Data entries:
•••••
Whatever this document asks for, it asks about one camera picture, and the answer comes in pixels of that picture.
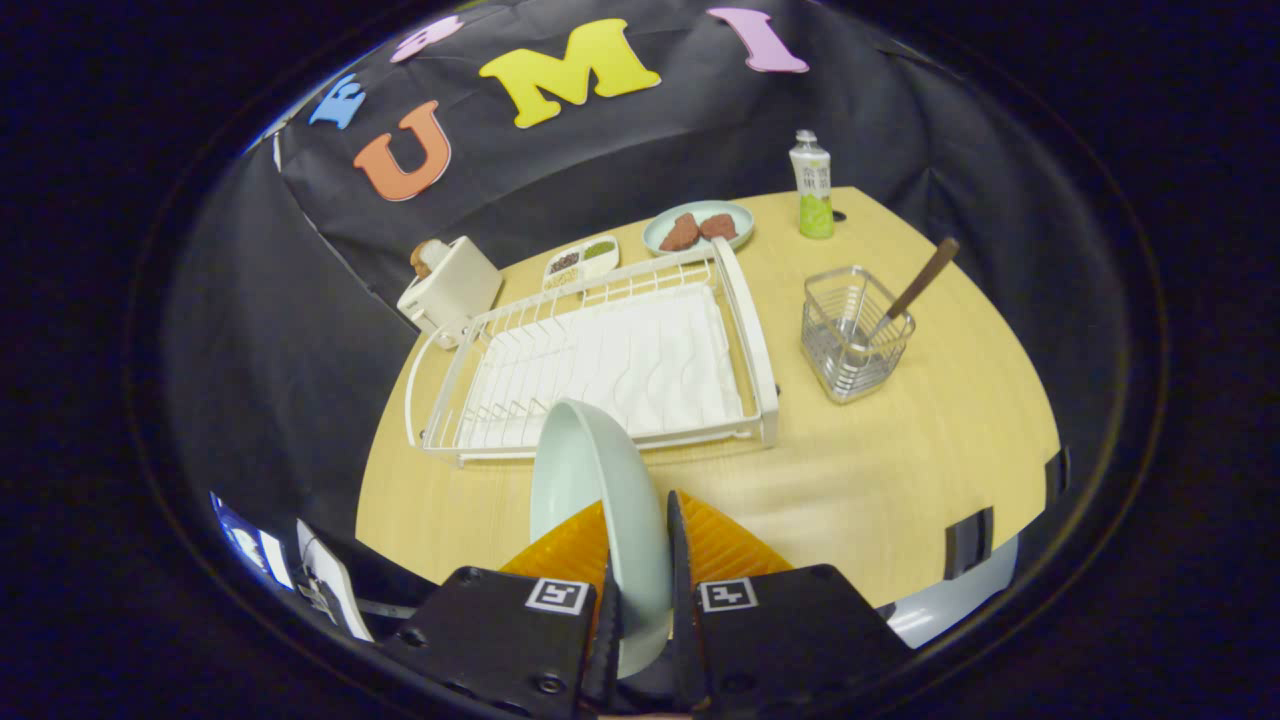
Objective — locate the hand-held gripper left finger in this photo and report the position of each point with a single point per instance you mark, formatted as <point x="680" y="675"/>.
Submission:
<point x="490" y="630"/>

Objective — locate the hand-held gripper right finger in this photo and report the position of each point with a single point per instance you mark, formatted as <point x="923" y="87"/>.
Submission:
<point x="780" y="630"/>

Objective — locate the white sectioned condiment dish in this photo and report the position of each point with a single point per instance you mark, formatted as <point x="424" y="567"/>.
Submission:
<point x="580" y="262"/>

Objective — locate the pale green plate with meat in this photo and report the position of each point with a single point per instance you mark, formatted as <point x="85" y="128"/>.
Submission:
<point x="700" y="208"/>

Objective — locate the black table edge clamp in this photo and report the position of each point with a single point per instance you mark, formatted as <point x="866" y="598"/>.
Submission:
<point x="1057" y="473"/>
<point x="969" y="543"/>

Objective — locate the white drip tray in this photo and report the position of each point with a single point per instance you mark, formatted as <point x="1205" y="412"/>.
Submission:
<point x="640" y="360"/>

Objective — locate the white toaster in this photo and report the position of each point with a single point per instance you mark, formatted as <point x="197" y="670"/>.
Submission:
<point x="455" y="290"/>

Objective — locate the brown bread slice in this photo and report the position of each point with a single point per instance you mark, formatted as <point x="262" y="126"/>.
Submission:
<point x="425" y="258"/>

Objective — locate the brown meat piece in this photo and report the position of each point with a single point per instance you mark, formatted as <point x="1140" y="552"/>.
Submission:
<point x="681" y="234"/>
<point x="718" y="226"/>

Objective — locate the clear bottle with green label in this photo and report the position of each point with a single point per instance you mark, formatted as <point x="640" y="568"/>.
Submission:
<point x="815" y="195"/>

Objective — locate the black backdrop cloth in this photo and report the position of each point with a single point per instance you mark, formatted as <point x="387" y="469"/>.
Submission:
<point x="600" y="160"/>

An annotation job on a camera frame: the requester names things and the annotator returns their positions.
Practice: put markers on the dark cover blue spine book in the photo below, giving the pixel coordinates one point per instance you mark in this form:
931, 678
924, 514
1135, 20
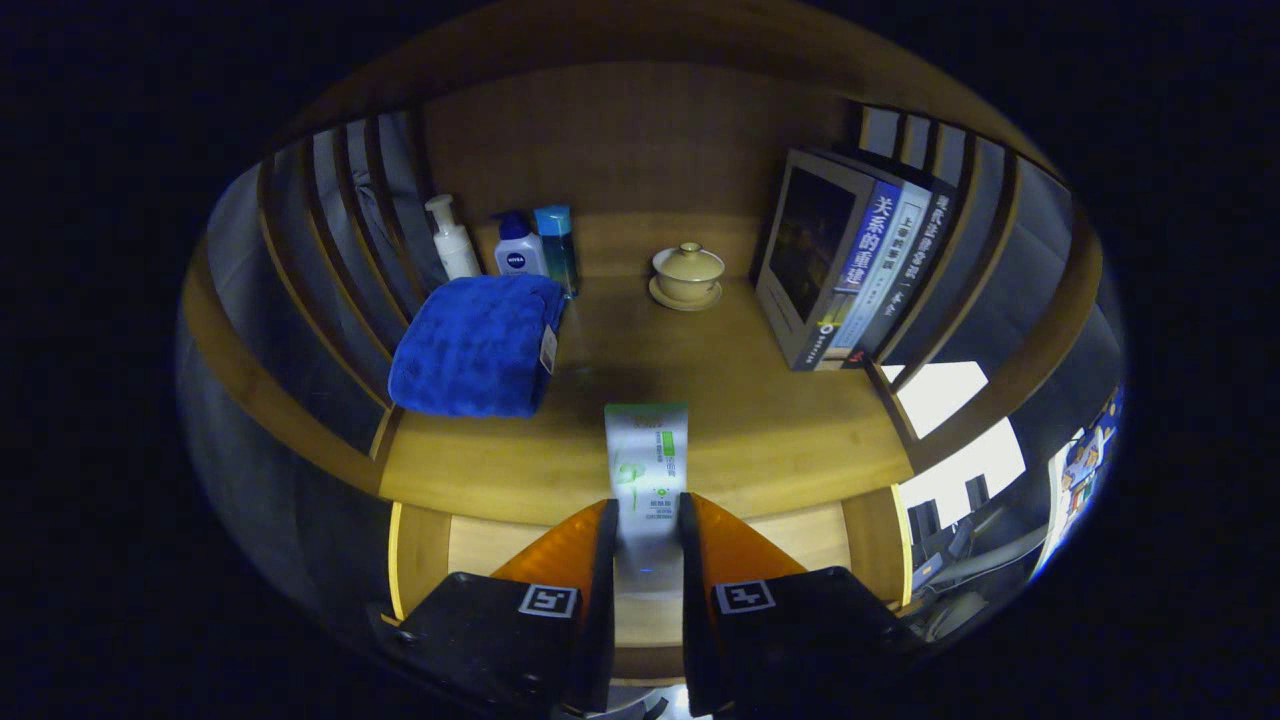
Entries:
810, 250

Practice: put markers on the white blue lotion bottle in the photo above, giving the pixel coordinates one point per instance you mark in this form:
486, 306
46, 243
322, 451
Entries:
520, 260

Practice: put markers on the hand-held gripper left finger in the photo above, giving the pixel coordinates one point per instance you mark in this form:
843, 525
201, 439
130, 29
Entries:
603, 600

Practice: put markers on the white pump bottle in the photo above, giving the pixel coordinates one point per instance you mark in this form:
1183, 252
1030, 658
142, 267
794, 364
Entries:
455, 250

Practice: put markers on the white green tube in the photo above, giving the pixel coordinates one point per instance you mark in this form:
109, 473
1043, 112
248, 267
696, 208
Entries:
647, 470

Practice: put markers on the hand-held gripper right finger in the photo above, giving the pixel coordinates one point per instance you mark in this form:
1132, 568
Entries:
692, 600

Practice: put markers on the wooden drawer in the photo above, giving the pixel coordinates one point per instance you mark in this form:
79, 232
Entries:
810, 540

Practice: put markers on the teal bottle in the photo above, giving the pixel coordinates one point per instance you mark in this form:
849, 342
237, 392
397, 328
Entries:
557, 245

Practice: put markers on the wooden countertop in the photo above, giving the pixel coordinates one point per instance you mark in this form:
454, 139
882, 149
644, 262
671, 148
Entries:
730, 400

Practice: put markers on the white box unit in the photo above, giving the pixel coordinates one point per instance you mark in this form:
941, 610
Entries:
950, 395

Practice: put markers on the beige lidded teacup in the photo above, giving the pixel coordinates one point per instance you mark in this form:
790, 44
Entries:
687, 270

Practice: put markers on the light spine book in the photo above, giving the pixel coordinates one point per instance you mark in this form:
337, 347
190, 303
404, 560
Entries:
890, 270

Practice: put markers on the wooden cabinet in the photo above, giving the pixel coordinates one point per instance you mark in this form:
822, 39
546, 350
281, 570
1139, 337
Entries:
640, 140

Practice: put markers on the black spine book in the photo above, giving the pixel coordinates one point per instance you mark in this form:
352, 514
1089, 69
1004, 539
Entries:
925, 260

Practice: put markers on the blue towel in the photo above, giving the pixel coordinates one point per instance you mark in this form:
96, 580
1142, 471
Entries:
•••••
Task description ▸ Copy all of the data above exactly. Leave out every picture.

Result ▸
Whatever this document asks for, it asks about one camera picture, and the answer comes in pixels of that picture.
Objective — locate the hand-held gripper left finger in this photo and report the position of each point with a single point per instance you mark, formatted as <point x="680" y="675"/>.
Submission:
<point x="490" y="630"/>

Objective — locate the hand-held gripper right finger in this photo and report the position of each point with a single point per instance you mark, formatted as <point x="923" y="87"/>.
Submission:
<point x="780" y="630"/>

Objective — locate the white sectioned condiment dish in this photo and report the position of each point with a single point per instance you mark, formatted as <point x="424" y="567"/>.
Submission:
<point x="580" y="262"/>

Objective — locate the pale green plate with meat in this photo and report the position of each point with a single point per instance you mark, formatted as <point x="85" y="128"/>.
Submission:
<point x="700" y="208"/>

Objective — locate the black table edge clamp in this photo and report the position of each point with a single point per instance you mark, formatted as <point x="866" y="598"/>.
Submission:
<point x="1057" y="473"/>
<point x="969" y="543"/>

Objective — locate the white drip tray in this photo and report the position of each point with a single point per instance you mark, formatted as <point x="1205" y="412"/>.
Submission:
<point x="640" y="360"/>

Objective — locate the white toaster in this photo and report the position of each point with a single point per instance you mark, formatted as <point x="197" y="670"/>.
Submission:
<point x="455" y="290"/>

Objective — locate the brown bread slice in this photo and report the position of each point with a single point per instance you mark, formatted as <point x="262" y="126"/>.
Submission:
<point x="425" y="258"/>

Objective — locate the brown meat piece in this photo and report the position of each point with a single point per instance you mark, formatted as <point x="1140" y="552"/>.
Submission:
<point x="681" y="234"/>
<point x="718" y="226"/>

Objective — locate the clear bottle with green label in this photo and report the position of each point with a single point per instance you mark, formatted as <point x="640" y="568"/>.
Submission:
<point x="815" y="195"/>

Objective — locate the black backdrop cloth in this photo and report the position of each point with a single point per instance you mark, formatted as <point x="387" y="469"/>.
Submission:
<point x="600" y="160"/>

An annotation job on a camera frame: the requester names things and the annotator returns their positions.
Practice: put markers on the dark cover blue spine book in the photo below, giving the pixel coordinates one point per instance you mark in this form:
931, 678
924, 514
1135, 20
Entries:
810, 250

Practice: put markers on the white blue lotion bottle in the photo above, giving the pixel coordinates one point per instance you mark in this form:
486, 306
46, 243
322, 451
Entries:
520, 260

Practice: put markers on the hand-held gripper left finger in the photo above, giving the pixel coordinates one point per instance you mark in this form:
843, 525
201, 439
130, 29
Entries:
603, 600

Practice: put markers on the white pump bottle in the photo above, giving the pixel coordinates one point per instance you mark in this form:
1183, 252
1030, 658
142, 267
794, 364
Entries:
455, 250

Practice: put markers on the white green tube in the photo above, giving the pixel coordinates one point per instance you mark in this form:
109, 473
1043, 112
248, 267
696, 208
Entries:
647, 470

Practice: put markers on the hand-held gripper right finger in the photo above, giving the pixel coordinates one point per instance you mark in this form:
1132, 568
Entries:
692, 600

Practice: put markers on the wooden drawer in the photo above, giving the pixel coordinates one point per instance you mark in this form:
79, 232
Entries:
810, 540

Practice: put markers on the teal bottle in the photo above, giving the pixel coordinates one point per instance you mark in this form:
849, 342
237, 392
397, 328
Entries:
557, 245

Practice: put markers on the wooden countertop in the photo above, giving the pixel coordinates one point per instance you mark in this form:
454, 139
882, 149
644, 262
671, 148
Entries:
730, 400

Practice: put markers on the white box unit in the photo above, giving the pixel coordinates one point per instance you mark in this form:
941, 610
Entries:
950, 395

Practice: put markers on the beige lidded teacup in the photo above, giving the pixel coordinates one point per instance you mark in this form:
790, 44
Entries:
687, 270

Practice: put markers on the light spine book in the photo above, giving the pixel coordinates one point per instance you mark in this form:
337, 347
190, 303
404, 560
Entries:
890, 270

Practice: put markers on the wooden cabinet in the photo above, giving the pixel coordinates one point per instance you mark in this form:
822, 39
546, 350
281, 570
1139, 337
Entries:
640, 140

Practice: put markers on the black spine book in the photo above, giving the pixel coordinates one point per instance you mark in this form:
352, 514
1089, 69
1004, 539
Entries:
925, 260

Practice: put markers on the blue towel in the photo above, giving the pixel coordinates one point per instance you mark in this form:
96, 580
1142, 471
Entries:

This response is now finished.